Date of Thesis

Spring 2018


This study interrogates the exclusionary culture of environmentalism with respect to gender, and in doing so, illuminates elements of function and dysfunction with respect to gender dynamics in environmental organizations. I utilize social science-based quantitative and qualitative methods as a foundation for my analysis. My research investigates the role of gender both at the micro level, with individuals, and the macro level, by evaluating the persistence of the “Old Boys’ Club” culture in environmental organizations. Thirteen people participated in interviews, and forty people responded to an online survey. Personal reflections gathered from the survey reveal gendered trends in environmental problem perception, attitudes, behaviors, values and engagement, while professional reflections collected during interviews provide insight into the operations of gender in an organizational context. In some ways, current gender dynamics in environmental organizations signify a departure from the “Old Boys’ Club” culture, as indicated by female leadership of environmental organizations and a burgeoning interest amongst females in environmental work.
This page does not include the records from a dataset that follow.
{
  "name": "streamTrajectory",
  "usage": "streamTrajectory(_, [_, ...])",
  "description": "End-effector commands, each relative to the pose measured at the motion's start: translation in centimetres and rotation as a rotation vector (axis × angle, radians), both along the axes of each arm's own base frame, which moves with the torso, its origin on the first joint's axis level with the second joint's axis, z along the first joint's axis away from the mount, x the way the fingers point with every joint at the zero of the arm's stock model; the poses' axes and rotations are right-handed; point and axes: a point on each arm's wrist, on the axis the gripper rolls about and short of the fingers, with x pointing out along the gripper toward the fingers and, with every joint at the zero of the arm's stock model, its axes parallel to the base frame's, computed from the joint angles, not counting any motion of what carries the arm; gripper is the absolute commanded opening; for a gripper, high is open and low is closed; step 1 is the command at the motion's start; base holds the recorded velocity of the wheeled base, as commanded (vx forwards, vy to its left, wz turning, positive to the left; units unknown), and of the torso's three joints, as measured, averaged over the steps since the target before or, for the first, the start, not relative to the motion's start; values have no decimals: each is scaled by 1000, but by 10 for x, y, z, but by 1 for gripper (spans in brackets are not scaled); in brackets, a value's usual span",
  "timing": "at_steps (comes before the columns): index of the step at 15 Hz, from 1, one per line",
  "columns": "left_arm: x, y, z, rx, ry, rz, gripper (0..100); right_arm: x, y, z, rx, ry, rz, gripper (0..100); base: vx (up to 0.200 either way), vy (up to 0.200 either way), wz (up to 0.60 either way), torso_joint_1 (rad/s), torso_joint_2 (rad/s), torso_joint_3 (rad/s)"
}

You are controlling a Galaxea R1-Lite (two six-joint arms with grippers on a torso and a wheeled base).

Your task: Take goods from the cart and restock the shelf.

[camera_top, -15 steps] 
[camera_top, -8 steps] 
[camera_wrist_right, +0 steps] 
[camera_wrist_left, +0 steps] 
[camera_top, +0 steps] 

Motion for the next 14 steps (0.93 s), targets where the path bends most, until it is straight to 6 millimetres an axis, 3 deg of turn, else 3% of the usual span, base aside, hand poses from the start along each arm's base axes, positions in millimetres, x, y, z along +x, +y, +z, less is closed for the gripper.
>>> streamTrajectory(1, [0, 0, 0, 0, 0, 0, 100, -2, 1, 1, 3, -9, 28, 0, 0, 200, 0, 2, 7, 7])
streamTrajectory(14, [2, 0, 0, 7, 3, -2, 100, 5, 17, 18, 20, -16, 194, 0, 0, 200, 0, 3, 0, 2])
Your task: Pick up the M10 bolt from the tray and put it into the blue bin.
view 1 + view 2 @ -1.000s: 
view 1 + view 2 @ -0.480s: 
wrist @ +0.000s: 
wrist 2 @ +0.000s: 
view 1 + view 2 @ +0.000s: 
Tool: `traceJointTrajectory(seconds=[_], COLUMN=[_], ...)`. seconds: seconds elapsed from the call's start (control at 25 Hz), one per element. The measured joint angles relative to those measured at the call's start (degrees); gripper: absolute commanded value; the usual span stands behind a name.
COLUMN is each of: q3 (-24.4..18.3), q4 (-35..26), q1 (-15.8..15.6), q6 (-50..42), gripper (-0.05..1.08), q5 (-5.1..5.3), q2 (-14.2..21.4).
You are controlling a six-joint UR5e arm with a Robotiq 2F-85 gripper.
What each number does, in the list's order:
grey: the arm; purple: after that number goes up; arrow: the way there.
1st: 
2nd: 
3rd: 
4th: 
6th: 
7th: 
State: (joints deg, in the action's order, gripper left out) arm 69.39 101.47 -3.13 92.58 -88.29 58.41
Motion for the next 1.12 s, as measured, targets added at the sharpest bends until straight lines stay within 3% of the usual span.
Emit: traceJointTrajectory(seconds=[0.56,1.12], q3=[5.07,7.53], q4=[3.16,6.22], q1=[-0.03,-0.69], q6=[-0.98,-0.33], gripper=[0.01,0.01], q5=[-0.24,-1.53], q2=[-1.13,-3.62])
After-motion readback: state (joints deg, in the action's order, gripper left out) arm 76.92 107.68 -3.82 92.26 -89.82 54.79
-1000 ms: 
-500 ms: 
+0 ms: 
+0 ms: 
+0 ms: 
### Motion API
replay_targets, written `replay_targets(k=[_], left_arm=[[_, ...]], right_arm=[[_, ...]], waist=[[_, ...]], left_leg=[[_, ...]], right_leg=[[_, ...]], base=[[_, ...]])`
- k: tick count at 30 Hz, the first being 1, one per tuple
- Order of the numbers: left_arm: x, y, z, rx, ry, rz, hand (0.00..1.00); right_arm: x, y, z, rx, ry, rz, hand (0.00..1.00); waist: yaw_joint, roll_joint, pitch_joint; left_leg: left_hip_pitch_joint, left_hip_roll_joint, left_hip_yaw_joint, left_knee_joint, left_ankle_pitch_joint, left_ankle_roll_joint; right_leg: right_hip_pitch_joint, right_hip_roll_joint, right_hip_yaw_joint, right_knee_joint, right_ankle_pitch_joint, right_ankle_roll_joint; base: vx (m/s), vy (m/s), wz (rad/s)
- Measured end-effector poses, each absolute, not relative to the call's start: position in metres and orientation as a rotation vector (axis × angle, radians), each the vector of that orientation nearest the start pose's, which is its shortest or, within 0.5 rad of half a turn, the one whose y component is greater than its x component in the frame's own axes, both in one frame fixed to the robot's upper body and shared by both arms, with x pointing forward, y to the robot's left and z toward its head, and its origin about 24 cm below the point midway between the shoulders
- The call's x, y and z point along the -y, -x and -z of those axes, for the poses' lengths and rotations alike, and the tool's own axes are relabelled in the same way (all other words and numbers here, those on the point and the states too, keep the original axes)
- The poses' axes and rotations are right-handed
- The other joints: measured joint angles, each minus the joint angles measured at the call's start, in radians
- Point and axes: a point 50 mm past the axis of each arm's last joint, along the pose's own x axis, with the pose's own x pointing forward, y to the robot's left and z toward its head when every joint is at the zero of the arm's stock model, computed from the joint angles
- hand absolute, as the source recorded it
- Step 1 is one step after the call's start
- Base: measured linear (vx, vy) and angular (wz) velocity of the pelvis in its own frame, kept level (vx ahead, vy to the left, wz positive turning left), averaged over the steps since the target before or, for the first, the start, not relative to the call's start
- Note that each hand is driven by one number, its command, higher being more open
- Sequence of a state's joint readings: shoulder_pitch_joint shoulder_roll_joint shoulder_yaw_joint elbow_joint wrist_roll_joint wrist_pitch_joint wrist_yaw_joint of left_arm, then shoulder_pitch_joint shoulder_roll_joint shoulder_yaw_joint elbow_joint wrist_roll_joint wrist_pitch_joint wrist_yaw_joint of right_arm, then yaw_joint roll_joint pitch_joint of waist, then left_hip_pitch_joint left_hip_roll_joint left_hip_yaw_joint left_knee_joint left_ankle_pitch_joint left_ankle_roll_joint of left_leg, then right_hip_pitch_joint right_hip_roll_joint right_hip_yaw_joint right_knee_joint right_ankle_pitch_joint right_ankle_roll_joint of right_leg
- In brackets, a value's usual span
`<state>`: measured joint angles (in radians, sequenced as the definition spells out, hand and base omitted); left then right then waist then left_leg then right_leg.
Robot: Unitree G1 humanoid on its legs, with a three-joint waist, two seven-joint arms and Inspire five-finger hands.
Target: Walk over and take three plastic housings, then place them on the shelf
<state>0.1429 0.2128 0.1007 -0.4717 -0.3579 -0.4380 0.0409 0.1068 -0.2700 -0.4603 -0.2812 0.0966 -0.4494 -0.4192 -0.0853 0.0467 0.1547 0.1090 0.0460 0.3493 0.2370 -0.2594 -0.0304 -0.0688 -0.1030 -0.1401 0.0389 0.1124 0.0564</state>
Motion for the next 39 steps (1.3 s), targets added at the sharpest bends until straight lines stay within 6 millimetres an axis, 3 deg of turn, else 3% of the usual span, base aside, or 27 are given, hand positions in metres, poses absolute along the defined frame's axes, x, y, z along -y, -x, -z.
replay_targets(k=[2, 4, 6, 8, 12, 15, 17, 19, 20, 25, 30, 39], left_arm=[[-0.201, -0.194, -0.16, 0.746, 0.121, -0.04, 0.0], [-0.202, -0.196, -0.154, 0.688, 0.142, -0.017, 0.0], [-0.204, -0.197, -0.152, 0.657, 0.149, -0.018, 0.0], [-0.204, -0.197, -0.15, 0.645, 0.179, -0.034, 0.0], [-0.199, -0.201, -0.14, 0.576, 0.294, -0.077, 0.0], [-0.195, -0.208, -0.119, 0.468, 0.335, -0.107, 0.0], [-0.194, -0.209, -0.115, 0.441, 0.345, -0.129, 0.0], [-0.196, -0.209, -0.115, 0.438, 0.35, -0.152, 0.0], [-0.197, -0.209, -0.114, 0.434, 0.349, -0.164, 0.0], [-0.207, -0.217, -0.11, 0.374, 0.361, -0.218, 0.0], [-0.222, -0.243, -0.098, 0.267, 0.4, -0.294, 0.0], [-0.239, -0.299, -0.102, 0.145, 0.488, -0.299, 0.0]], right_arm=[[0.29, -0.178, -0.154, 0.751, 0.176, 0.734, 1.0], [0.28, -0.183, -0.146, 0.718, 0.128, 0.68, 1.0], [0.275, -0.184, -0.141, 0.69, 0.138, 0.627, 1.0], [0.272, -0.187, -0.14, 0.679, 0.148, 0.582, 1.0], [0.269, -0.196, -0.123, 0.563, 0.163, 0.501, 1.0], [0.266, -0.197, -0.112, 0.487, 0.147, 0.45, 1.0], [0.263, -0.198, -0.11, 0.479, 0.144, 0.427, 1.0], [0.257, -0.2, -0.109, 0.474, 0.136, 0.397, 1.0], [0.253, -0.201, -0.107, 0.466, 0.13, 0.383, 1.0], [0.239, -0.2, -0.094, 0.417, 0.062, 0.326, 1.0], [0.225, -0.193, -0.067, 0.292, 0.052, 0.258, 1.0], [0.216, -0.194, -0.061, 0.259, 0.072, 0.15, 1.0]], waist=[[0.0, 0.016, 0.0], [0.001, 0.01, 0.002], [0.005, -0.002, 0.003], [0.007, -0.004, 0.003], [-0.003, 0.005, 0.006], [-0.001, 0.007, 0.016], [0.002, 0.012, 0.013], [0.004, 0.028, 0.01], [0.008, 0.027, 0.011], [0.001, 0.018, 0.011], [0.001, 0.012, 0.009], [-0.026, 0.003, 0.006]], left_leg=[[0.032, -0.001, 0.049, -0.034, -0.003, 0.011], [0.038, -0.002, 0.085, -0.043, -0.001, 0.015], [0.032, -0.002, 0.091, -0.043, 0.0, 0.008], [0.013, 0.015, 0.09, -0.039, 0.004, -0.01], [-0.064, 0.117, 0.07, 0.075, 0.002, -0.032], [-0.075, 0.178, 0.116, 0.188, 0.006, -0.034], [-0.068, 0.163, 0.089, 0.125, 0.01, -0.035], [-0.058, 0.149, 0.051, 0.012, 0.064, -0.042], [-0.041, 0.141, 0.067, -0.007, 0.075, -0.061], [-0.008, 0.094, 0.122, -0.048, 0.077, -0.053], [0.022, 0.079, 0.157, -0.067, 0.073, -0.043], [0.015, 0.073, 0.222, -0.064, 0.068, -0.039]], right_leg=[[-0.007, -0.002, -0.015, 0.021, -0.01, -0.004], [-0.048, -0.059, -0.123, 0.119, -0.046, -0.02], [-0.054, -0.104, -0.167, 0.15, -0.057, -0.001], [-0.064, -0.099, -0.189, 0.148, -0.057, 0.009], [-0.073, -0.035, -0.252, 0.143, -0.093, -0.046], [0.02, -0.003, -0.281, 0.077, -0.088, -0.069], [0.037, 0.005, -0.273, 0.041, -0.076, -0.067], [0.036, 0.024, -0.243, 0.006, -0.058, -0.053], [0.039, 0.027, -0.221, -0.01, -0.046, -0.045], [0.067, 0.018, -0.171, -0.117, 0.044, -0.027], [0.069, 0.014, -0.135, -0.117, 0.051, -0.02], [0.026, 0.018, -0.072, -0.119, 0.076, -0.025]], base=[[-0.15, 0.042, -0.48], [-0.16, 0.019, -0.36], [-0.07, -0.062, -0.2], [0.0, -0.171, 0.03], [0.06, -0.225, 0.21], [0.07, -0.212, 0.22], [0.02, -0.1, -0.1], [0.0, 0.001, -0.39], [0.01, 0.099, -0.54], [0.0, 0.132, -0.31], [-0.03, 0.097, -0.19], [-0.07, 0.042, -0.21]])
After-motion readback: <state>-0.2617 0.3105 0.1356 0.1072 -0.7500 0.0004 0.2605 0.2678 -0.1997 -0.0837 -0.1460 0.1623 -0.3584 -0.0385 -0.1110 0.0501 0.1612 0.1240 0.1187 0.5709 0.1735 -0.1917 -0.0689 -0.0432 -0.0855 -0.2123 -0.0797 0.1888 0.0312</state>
However, a deeper analysis reveals the residual effects of the masculine-privileging “Old Boys’ Club” culture, as women express sentiments of feeling dismissed as professionals, and report working harder than their male counterparts to achieve the same level of respect. I explicate the importance of considering gender in matters of organizational structure, management and participation through this perspective of analysis.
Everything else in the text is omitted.